RunSingleJob.php timeout too low at 180 seconds
Closed, ResolvedPublic
Actions

Assigned To

Authored By

	Krinkle
	Mar 13 2020, 5:14 PM

Description

I noticed some fatal errors from the job queue in Logstash for execution timeouts. This seems surprising as jobs are typically (for better or worse) the place that we defer slower and more costly computations to.

A timeout of 180s seems too low for that. Not in the least because even regular POST web requests are given 200 seconds.

When parsing a normal edit from an end-user, we allow 200s of processing time. But when a job is processing a batch of muliple cascading updates for edits, we abort after 180s? That seems broken.

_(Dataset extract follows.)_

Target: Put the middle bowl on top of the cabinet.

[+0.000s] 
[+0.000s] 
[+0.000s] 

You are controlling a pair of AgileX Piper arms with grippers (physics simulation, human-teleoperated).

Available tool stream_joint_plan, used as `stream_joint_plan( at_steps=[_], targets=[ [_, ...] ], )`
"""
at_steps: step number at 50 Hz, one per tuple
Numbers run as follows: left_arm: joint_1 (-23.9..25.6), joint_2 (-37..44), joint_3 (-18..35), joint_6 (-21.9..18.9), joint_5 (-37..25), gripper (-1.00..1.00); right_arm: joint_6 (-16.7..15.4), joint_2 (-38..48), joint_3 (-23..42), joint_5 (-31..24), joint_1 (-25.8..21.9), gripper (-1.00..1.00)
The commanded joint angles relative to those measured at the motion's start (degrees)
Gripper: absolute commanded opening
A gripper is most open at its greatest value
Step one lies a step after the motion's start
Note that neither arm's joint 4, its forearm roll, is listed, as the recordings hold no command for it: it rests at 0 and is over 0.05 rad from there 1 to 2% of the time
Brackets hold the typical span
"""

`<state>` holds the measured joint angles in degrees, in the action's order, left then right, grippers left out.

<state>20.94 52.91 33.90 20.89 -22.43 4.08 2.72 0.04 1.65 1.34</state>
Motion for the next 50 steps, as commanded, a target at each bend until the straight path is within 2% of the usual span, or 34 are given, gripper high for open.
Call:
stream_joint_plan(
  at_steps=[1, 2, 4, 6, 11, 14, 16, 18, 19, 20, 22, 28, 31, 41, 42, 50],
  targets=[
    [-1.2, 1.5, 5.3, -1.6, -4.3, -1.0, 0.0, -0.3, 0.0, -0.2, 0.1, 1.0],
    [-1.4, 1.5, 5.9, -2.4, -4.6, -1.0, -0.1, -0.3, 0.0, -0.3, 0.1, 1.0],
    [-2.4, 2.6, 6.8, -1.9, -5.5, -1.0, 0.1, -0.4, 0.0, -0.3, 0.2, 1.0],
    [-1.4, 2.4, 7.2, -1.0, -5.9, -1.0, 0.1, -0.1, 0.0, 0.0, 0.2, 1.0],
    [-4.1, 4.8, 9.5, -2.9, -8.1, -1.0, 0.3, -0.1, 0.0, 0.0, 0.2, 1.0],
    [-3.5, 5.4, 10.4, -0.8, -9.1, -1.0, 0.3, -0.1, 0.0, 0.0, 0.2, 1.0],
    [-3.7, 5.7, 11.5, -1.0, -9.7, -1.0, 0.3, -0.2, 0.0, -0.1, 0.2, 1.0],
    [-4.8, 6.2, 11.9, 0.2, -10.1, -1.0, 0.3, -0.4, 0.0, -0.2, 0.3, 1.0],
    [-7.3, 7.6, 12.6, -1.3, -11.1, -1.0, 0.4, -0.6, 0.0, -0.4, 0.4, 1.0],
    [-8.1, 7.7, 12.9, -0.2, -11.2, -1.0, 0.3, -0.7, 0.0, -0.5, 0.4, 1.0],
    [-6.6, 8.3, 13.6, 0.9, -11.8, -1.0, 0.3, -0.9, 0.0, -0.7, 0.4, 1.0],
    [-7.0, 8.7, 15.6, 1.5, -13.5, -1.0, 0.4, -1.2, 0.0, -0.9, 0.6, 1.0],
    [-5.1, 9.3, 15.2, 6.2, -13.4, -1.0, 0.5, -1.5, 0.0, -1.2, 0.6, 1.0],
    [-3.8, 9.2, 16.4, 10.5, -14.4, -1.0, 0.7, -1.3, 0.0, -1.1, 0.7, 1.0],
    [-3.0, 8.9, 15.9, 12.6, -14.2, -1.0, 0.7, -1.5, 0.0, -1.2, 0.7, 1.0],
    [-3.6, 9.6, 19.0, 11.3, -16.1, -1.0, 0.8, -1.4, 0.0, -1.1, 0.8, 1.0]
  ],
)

In wmf-config/set-time-limit.php it says:

		case 'jobrunner.svc.eqiad.wmnet':
		case 'jobrunner.svc.codfw.wmnet':
		case 'jobrunner.discovery.wmnet':
			$limit = 1200;
			break;

		default:
			if ( $_SERVER['REQUEST_METHOD'] === 'POST' ) {
				$limit = 200;
			} else {
				$limit = 60;
			}

So the fact that Logstash is showing fatal execution timeouts at 180s suggests strongly something has recently regressed here.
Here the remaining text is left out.